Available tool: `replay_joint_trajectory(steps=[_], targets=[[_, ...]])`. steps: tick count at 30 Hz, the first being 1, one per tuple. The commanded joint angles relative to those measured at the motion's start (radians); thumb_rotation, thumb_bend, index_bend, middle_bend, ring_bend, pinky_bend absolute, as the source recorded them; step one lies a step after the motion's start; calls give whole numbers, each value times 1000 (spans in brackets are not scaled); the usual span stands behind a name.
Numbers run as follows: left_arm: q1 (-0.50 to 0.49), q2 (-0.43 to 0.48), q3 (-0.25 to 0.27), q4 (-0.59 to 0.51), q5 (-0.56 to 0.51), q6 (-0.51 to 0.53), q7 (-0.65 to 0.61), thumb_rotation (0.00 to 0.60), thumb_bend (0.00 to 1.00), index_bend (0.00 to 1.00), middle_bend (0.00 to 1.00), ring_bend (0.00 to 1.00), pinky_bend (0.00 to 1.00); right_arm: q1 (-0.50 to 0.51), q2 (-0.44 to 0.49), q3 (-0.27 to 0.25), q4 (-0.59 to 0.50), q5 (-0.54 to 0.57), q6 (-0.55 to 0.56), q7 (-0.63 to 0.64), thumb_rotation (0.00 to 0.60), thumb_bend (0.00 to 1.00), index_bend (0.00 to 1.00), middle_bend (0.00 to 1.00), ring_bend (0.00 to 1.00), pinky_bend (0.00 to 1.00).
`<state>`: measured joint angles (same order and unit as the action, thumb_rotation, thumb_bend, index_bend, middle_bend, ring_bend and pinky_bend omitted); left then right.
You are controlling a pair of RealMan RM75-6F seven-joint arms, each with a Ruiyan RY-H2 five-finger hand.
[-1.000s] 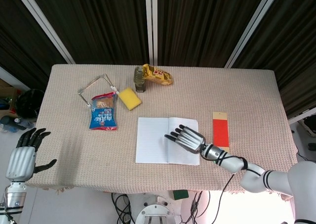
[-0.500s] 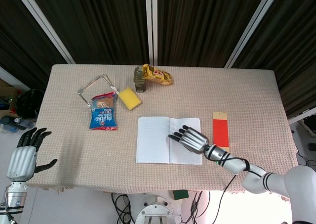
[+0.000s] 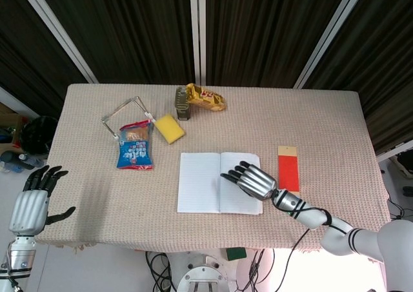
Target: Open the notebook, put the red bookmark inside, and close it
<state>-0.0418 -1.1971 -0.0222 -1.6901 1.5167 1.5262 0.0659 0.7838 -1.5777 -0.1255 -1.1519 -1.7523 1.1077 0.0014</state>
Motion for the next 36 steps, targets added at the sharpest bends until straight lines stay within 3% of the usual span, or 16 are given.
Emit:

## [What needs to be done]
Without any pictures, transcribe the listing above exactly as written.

## [Problem solution]
Available tool: `replay_joint_trajectory(steps=[_], targets=[[_, ...]])`. steps: tick count at 30 Hz, the first being 1, one per tuple. The commanded joint angles relative to those measured at the motion's start (radians); thumb_rotation, thumb_bend, index_bend, middle_bend, ring_bend, pinky_bend absolute, as the source recorded them; step one lies a step after the motion's start; calls give whole numbers, each value times 1000 (spans in brackets are not scaled); the usual span stands behind a name.
Numbers run as follows: left_arm: q1 (-0.50 to 0.49), q2 (-0.43 to 0.48), q3 (-0.25 to 0.27), q4 (-0.59 to 0.51), q5 (-0.56 to 0.51), q6 (-0.51 to 0.53), q7 (-0.65 to 0.61), thumb_rotation (0.00 to 0.60), thumb_bend (0.00 to 1.00), index_bend (0.00 to 1.00), middle_bend (0.00 to 1.00), ring_bend (0.00 to 1.00), pinky_bend (0.00 to 1.00); right_arm: q1 (-0.50 to 0.51), q2 (-0.44 to 0.49), q3 (-0.27 to 0.25), q4 (-0.59 to 0.50), q5 (-0.54 to 0.57), q6 (-0.55 to 0.56), q7 (-0.63 to 0.64), thumb_rotation (0.00 to 0.60), thumb_bend (0.00 to 1.00), index_bend (0.00 to 1.00), middle_bend (0.00 to 1.00), ring_bend (0.00 to 1.00), pinky_bend (0.00 to 1.00).
`<state>`: measured joint angles (same order and unit as the action, thumb_rotation, thumb_bend, index_bend, middle_bend, ring_bend and pinky_bend omitted); left then right.
You are controlling a pair of RealMan RM75-6F seven-joint arms, each with a Ruiyan RY-H2 five-finger hand.
[-1.000s] 
[-0.500s] 
[+0.000s] 
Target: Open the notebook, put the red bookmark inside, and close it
<state>-0.0418 -1.1971 -0.0222 -1.6901 1.5167 1.5262 0.0659 0.7838 -1.5777 -0.1255 -1.1519 -1.7523 1.1077 0.0014</state>
Motion for the next 36 steps, targets added at the sharpest bends until straight lines stay within 3% of the usual span, or 16 are given.
Emit:

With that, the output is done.